*What you should do*
Retype each entry verbatim. Do not include the images.

*Exercise input*
######

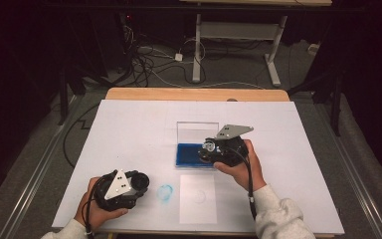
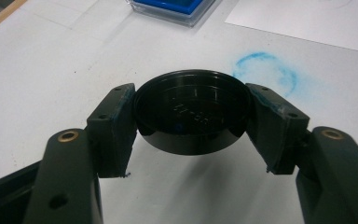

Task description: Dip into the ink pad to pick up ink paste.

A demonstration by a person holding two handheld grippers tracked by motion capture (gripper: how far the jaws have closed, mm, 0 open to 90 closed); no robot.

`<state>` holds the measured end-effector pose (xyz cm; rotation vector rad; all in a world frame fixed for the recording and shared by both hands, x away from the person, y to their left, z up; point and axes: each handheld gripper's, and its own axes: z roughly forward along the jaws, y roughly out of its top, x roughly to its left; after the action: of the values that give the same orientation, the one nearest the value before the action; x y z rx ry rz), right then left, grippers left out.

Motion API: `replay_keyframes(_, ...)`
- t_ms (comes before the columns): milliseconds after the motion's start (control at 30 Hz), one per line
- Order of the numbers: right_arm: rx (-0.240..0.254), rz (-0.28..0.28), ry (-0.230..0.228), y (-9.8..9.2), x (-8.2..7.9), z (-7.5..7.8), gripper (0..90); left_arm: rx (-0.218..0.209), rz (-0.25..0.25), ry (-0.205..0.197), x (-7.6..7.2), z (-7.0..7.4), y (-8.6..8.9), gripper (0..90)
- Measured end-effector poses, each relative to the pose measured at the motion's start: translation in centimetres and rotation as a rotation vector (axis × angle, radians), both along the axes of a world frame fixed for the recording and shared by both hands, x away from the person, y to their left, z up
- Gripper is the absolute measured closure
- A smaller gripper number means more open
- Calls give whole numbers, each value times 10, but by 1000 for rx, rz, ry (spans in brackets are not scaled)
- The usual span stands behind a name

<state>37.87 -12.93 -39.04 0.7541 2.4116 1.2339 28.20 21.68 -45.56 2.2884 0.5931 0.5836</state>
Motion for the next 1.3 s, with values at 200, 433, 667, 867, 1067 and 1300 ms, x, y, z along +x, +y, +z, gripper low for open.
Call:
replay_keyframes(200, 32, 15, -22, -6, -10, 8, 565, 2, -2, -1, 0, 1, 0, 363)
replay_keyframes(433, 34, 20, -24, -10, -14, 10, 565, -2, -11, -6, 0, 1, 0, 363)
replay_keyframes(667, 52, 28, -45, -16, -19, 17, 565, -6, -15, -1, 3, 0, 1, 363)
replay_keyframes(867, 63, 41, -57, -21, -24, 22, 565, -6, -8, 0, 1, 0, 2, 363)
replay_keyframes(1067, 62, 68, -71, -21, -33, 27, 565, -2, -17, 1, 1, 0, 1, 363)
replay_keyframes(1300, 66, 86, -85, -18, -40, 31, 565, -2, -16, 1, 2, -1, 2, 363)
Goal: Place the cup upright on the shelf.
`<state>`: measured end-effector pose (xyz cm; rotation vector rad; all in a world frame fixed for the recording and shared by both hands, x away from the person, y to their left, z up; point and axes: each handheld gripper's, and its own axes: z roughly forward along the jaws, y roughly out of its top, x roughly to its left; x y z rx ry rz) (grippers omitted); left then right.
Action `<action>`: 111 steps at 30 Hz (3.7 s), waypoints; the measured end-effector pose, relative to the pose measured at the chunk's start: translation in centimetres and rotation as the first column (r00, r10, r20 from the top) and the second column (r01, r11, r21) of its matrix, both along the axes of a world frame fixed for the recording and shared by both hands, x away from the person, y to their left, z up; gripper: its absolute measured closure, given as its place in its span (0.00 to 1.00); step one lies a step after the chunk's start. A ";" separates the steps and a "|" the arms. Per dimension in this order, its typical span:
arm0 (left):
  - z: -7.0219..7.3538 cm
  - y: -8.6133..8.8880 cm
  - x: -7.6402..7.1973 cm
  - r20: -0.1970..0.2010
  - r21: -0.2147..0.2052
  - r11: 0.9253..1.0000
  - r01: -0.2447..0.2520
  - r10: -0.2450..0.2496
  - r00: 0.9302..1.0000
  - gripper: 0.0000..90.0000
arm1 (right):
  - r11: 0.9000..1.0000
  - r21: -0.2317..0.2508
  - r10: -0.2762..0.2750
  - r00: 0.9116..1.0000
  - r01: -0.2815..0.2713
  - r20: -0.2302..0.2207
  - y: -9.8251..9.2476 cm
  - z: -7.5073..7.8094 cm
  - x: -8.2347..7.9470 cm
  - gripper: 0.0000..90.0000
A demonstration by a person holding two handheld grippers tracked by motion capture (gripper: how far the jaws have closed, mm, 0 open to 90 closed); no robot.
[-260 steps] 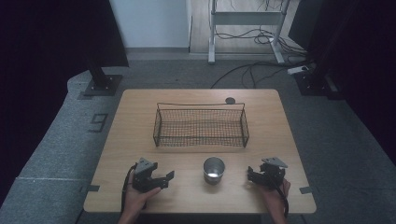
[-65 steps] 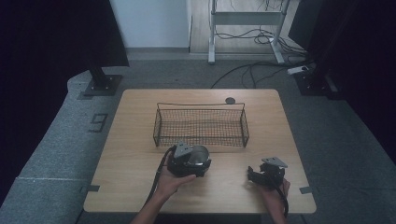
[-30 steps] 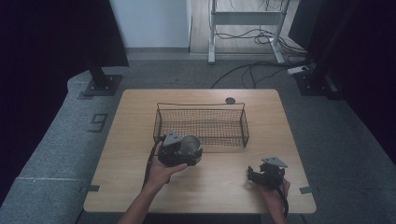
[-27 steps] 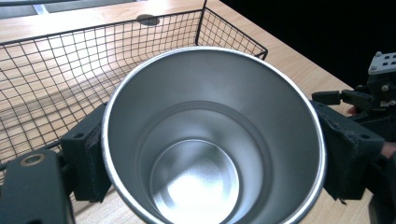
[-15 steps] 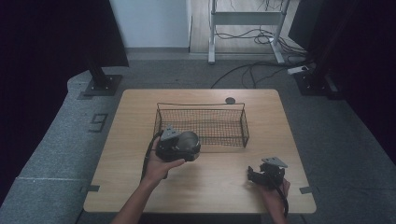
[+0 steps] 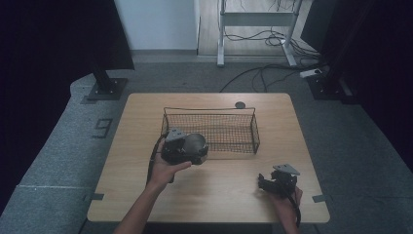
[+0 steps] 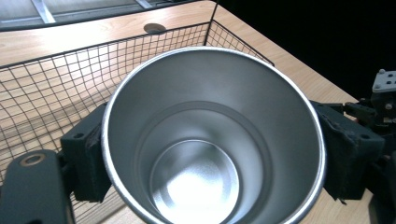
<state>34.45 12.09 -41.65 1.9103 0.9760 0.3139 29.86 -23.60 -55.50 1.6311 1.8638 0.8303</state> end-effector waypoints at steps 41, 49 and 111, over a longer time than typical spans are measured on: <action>1.3 0.3 3.7 -0.006 0.020 0.998 -0.060 0.060 0.998 0.16 | 1.000 0.000 -0.001 1.000 0.001 0.000 0.0 0.0 0.0 0.14; 1.2 0.3 4.4 -0.009 0.023 0.997 -0.072 0.072 0.997 0.16 | 1.000 -0.002 0.001 1.000 -0.001 0.000 0.0 0.0 0.0 0.14; -3.2 1.1 12.7 -0.113 0.099 0.981 -0.165 0.176 0.978 0.16 | 1.000 -0.002 0.001 1.000 -0.001 0.001 0.0 0.0 0.0 0.14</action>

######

*Response below*
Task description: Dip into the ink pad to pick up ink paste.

A demonstration by a person holding two handheld grippers tracked by motion capture (gripper: how far the jaws have closed, mm, 0 open to 90 closed); no robot.

`<state>` holds the measured end-effector pose (xyz cm; rotation vector rad; all in a world frame fixed for the recording and shared by both hands, x away from the person, y to their left, z up; point and axes: each handheld gripper's, and its own axes: z roughly forward along the jaws, y roughly out of its top, x roughly to its left; after the action: of the values that give the same orientation, the one nearest the value before the action; x y z rx ry rz), right then left, grippers left out.

Motion API: `replay_keyframes(_, ...)`
- t_ms (comes before the columns): milliseconds after the motion's start (control at 30 Hz), one per line
- Order of the numbers: right_arm: rx (-0.240..0.254), rz (-0.28..0.28), ry (-0.230..0.228), y (-9.8..9.2), x (-8.2..7.9), z (-7.5..7.8), gripper (0..90); left_arm: rx (-0.218..0.209), rz (-0.25..0.25), ry (-0.205..0.197), x (-7.6..7.2), z (-7.0..7.4), y (-8.6..8.9), gripper (0..90)
- Measured end-effector poses, each relative to the pose measured at the motion's start: translation in centimetres and rotation as a rotation vector (axis × angle, radians), both along the axes of a world frame fixed for the recording and shared by both hands, x away from the person, y to their left, z up
- Gripper is the absolute measured closure
- A smaller gripper number means more open
- Calls give whole numbers, each value times 10, but by 1000 for rx, rz, ry (spans in brackets are not scaled)
- The usual span stands behind a name

<state>37.87 -12.93 -39.04 0.7541 2.4116 1.2339 28.20 21.68 -45.56 2.2884 0.5931 0.5836</state>
Motion for the next 1.3 s, with values at 200, 433, 667, 867, 1067 and 1300 ms, x, y, z along +x, +y, +z, gripper low for open.
Call:
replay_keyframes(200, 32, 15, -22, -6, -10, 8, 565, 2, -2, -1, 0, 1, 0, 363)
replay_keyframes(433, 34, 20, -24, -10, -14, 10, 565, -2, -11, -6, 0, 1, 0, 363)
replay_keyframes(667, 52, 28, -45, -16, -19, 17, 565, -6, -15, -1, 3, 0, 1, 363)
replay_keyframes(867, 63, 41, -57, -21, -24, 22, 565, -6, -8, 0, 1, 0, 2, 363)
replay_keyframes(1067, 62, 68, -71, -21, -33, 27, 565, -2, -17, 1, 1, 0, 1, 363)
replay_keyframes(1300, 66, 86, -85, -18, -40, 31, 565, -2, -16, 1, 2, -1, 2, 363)
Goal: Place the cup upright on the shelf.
`<state>`: measured end-effector pose (xyz cm; rotation vector rad; all in a world frame fixed for the recording and shared by both hands, x away from the person, y to their left, z up; point and axes: each handheld gripper's, and its own axes: z roughly forward along the jaws, y roughly out of its top, x roughly to its left; x y z rx ry rz) (grippers omitted); left then right.
Action `<action>`: 111 steps at 30 Hz (3.7 s), waypoints; the measured end-effector pose, relative to the pose measured at the chunk's start: translation in centimetres and rotation as the first column (r00, r10, r20 from the top) and the second column (r01, r11, r21) of its matrix, both along the axes of a world frame fixed for the recording and shared by both hands, x away from the person, y to their left, z up; gripper: its absolute measured closure, given as its place in its span (0.00 to 1.00); step one lies a step after the chunk's start. A ";" separates the steps and a "|" the arms. Per dimension in this order, its typical span:
arm0 (left):
  - z: -7.0219..7.3538 cm
  - y: -8.6133..8.8880 cm
  - x: -7.6402..7.1973 cm
  - r20: -0.1970..0.2010
  - r21: -0.2147..0.2052
  - r11: 0.9253..1.0000
  - r01: -0.2447..0.2520
  - r10: -0.2450..0.2496
  - r00: 0.9302..1.0000
  - gripper: 0.0000..90.0000
arm1 (right):
  - r11: 0.9000..1.0000
  - r21: -0.2317..0.2508
  - r10: -0.2762..0.2750
  - r00: 0.9116..1.0000
  - r01: -0.2815..0.2713
  - r20: -0.2302..0.2207
  - y: -9.8251..9.2476 cm
  - z: -7.5073..7.8094 cm
  - x: -8.2347..7.9470 cm
  - gripper: 0.0000..90.0000
A demonstration by a person holding two handheld grippers tracked by motion capture (gripper: how far the jaws have closed, mm, 0 open to 90 closed); no robot.
[-260 steps] 
[-65 steps] 
[-30 steps] 
[-27 steps] 
[-15 steps] 
[+0 steps] 
[+0 steps] 
<state>34.45 12.09 -41.65 1.9103 0.9760 0.3139 29.86 -23.60 -55.50 1.6311 1.8638 0.8303</state> end-effector waypoints at steps 41, 49 and 111, over a longer time than typical spans are measured on: <action>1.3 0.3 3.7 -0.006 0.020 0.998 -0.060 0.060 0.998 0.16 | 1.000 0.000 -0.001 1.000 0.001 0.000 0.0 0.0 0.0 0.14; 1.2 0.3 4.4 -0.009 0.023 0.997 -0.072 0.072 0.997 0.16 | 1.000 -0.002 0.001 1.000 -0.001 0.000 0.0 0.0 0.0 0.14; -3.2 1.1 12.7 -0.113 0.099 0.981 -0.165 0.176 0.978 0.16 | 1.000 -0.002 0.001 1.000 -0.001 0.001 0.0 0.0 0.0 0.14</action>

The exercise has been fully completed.